Transcribe all of the data exactly. Images stay out.
*** DATA IN THIS EXERCISE Section Begins ***
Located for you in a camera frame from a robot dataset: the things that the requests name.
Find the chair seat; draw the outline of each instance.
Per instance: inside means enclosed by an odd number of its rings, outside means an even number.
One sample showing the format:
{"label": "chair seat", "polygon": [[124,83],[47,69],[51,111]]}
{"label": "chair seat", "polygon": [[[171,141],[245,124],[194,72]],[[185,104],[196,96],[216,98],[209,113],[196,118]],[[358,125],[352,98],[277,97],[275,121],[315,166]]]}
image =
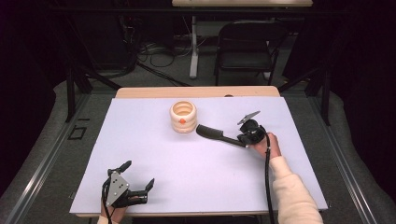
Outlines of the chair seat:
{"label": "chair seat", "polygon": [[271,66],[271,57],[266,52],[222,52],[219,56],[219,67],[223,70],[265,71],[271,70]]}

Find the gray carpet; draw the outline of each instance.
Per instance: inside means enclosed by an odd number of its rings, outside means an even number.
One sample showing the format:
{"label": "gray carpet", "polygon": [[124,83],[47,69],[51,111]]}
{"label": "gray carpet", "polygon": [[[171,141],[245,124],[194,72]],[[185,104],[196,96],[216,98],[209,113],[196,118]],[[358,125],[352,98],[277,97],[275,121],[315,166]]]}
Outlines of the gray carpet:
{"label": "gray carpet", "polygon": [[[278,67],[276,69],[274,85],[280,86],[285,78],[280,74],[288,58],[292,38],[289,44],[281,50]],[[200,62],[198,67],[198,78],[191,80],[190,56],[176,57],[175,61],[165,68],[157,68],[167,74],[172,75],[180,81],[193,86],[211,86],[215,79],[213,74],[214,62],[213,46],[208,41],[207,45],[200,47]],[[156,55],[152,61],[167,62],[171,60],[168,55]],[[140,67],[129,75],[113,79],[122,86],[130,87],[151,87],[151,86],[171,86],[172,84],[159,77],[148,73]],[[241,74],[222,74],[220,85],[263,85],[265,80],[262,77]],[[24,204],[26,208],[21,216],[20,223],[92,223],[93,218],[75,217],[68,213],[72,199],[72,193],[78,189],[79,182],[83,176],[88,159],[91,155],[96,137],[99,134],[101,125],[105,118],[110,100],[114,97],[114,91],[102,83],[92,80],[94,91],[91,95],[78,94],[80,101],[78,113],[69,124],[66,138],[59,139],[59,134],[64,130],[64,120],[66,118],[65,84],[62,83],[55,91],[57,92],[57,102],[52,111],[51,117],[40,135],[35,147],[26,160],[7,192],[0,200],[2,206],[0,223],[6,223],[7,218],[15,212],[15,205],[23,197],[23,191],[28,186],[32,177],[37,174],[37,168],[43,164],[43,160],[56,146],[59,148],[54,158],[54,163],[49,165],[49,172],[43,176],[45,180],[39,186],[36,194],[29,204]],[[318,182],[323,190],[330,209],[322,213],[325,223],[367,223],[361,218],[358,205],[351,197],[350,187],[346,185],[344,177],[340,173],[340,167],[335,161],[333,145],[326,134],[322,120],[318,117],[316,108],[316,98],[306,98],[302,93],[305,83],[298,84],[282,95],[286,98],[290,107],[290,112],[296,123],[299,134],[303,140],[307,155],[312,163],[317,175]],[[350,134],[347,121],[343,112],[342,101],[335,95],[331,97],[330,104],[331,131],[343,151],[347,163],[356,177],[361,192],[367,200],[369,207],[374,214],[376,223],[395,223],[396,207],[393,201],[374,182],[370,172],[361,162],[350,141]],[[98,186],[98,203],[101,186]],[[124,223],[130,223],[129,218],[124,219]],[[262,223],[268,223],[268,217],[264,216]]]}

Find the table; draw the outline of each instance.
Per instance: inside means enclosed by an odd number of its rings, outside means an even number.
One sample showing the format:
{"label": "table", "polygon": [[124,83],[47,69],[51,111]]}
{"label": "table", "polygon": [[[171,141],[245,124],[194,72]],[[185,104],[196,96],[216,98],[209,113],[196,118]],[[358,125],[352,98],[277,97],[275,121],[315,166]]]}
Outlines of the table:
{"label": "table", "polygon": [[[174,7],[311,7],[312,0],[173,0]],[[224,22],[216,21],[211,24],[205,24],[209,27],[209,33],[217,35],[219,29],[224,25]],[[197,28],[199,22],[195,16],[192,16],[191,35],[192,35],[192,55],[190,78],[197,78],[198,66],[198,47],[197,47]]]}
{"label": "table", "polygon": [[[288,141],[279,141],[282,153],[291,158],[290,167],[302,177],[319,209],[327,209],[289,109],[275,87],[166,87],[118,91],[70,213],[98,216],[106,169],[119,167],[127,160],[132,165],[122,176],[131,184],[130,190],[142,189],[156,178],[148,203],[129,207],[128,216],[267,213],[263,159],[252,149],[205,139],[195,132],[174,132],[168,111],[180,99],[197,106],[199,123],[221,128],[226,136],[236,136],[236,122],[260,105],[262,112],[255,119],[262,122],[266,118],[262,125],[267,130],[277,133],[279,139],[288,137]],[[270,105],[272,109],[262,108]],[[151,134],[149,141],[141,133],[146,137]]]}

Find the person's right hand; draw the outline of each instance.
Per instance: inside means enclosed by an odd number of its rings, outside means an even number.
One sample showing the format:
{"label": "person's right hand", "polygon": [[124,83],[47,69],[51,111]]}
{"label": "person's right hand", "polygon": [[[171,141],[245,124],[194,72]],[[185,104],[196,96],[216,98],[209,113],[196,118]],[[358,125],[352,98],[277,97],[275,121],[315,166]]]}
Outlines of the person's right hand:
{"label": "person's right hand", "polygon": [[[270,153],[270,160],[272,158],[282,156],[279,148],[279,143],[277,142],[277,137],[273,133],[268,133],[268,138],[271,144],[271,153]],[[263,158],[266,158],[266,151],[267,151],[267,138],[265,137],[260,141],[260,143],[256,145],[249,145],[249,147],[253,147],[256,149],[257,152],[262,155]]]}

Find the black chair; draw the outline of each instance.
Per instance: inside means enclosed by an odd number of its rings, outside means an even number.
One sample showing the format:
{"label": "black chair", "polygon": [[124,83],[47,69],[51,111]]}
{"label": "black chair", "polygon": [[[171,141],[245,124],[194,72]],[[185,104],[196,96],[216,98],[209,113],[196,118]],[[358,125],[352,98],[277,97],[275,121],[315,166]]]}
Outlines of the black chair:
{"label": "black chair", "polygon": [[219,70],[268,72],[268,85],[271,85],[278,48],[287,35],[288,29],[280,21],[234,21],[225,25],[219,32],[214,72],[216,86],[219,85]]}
*** DATA IN THIS EXERCISE Section Ends ***
_TASK OUTPUT:_
Located for you in a camera frame from a robot dataset: the things that the requests name.
Find the chair seat; draw the outline of each instance.
Per instance: inside means enclosed by an odd number of its rings, outside means an even number.
One sample showing the format:
{"label": "chair seat", "polygon": [[124,83],[47,69],[51,111]]}
{"label": "chair seat", "polygon": [[[171,141],[245,124],[194,72]],[[185,104],[196,96],[216,98],[209,113],[196,118]],[[358,125],[352,98],[277,97],[275,121],[315,166]]]}
image =
Outlines of the chair seat:
{"label": "chair seat", "polygon": [[271,66],[271,57],[266,52],[222,52],[219,56],[219,67],[223,70],[265,71],[271,70]]}

Find the gray carpet; draw the outline of each instance.
Per instance: inside means enclosed by an odd number of its rings, outside means an even number.
One sample showing the format:
{"label": "gray carpet", "polygon": [[124,83],[47,69],[51,111]]}
{"label": "gray carpet", "polygon": [[[171,141],[245,124],[194,72]],[[185,104],[196,96],[216,98],[209,113],[196,118]],[[358,125],[352,98],[277,97],[275,121],[315,166]]]}
Outlines of the gray carpet:
{"label": "gray carpet", "polygon": [[[278,67],[276,69],[274,85],[280,86],[285,78],[280,74],[288,58],[292,38],[289,44],[281,50]],[[200,62],[198,67],[198,78],[191,80],[190,56],[176,57],[175,61],[165,68],[157,68],[167,74],[172,75],[180,81],[193,86],[211,86],[215,79],[213,74],[214,62],[213,46],[208,41],[207,45],[200,47]],[[156,55],[152,61],[167,62],[171,60],[168,55]],[[140,67],[129,75],[113,79],[122,86],[130,87],[151,87],[151,86],[171,86],[172,84],[159,77],[148,73]],[[241,74],[222,74],[220,85],[263,85],[265,80],[262,77]],[[24,204],[26,208],[21,216],[20,223],[92,223],[93,218],[75,217],[68,213],[72,199],[72,193],[78,189],[79,182],[83,176],[88,159],[91,155],[96,137],[99,134],[101,125],[105,118],[110,100],[114,97],[114,91],[102,83],[92,80],[94,91],[91,95],[78,94],[80,101],[78,113],[69,124],[66,138],[59,139],[59,134],[64,130],[64,120],[66,118],[65,84],[62,83],[55,91],[57,92],[57,102],[52,111],[51,117],[40,135],[35,147],[26,160],[7,192],[0,200],[2,206],[0,223],[6,223],[7,218],[15,212],[15,205],[23,197],[23,191],[28,186],[32,177],[37,174],[37,168],[43,164],[43,160],[56,146],[59,148],[54,158],[54,163],[49,165],[49,172],[43,176],[45,180],[39,186],[36,194],[29,204]],[[318,182],[323,190],[330,209],[322,213],[325,223],[367,223],[361,218],[358,205],[351,197],[350,187],[346,185],[344,177],[340,173],[340,167],[335,161],[333,145],[326,134],[322,120],[318,117],[316,108],[316,98],[306,98],[302,93],[305,83],[298,84],[282,95],[286,98],[290,107],[290,112],[296,123],[299,134],[303,140],[307,155],[312,163],[317,175]],[[350,134],[347,121],[343,112],[342,101],[335,95],[331,97],[330,104],[331,131],[343,151],[347,163],[356,177],[361,192],[367,200],[369,207],[374,214],[376,223],[395,223],[396,207],[393,201],[374,182],[370,172],[361,162],[350,141]],[[98,186],[98,203],[101,186]],[[124,223],[130,223],[129,218],[124,219]],[[262,223],[268,223],[268,217],[264,216]]]}

Find the table; draw the outline of each instance.
Per instance: inside means enclosed by an odd number of its rings, outside means an even number.
One sample showing the format:
{"label": "table", "polygon": [[124,83],[47,69],[51,111]]}
{"label": "table", "polygon": [[[171,141],[245,124],[194,72]],[[185,104],[196,96],[216,98],[209,113],[196,118]],[[358,125],[352,98],[277,97],[275,121],[315,166]]]}
Outlines of the table:
{"label": "table", "polygon": [[[174,7],[311,7],[312,0],[173,0]],[[224,22],[216,21],[211,24],[205,24],[209,27],[209,33],[217,35],[219,29],[224,25]],[[197,28],[199,22],[195,16],[192,16],[191,35],[192,35],[192,55],[190,78],[197,78],[198,66],[198,47],[197,47]]]}
{"label": "table", "polygon": [[[288,141],[279,141],[282,153],[291,158],[290,167],[302,177],[319,209],[327,209],[289,109],[275,87],[166,87],[118,91],[70,213],[98,216],[106,169],[119,167],[127,160],[132,165],[122,176],[131,184],[130,190],[142,189],[156,178],[148,203],[129,207],[128,216],[267,213],[263,159],[252,149],[205,139],[195,132],[174,132],[168,111],[180,99],[197,106],[199,123],[221,128],[226,136],[236,136],[236,122],[260,105],[262,112],[255,119],[262,122],[266,118],[262,125],[267,130],[277,133],[279,139],[288,137]],[[270,105],[272,109],[262,108]],[[151,134],[149,141],[141,133],[146,137]]]}

Find the person's right hand; draw the outline of each instance.
Per instance: inside means enclosed by an odd number of its rings, outside means an even number.
One sample showing the format:
{"label": "person's right hand", "polygon": [[124,83],[47,69],[51,111]]}
{"label": "person's right hand", "polygon": [[[171,141],[245,124],[194,72]],[[185,104],[196,96],[216,98],[209,113],[196,118]],[[358,125],[352,98],[277,97],[275,121],[315,166]]]}
Outlines of the person's right hand:
{"label": "person's right hand", "polygon": [[[270,153],[270,160],[272,158],[282,156],[279,148],[279,143],[277,142],[277,137],[273,133],[268,133],[268,138],[271,144],[271,153]],[[263,158],[266,158],[266,151],[267,151],[267,138],[265,137],[260,141],[260,143],[256,145],[249,145],[249,147],[253,147],[256,149],[257,152],[262,155]]]}

Find the black chair; draw the outline of each instance.
Per instance: inside means enclosed by an odd number of its rings, outside means an even number.
One sample showing the format:
{"label": "black chair", "polygon": [[124,83],[47,69],[51,111]]}
{"label": "black chair", "polygon": [[[171,141],[245,124],[194,72]],[[185,104],[196,96],[216,98],[209,113],[196,118]],[[358,125],[352,98],[277,97],[275,121],[315,166]]]}
Outlines of the black chair:
{"label": "black chair", "polygon": [[219,70],[268,72],[268,85],[271,85],[278,48],[287,35],[288,29],[280,21],[234,21],[225,25],[219,32],[214,72],[216,86],[219,85]]}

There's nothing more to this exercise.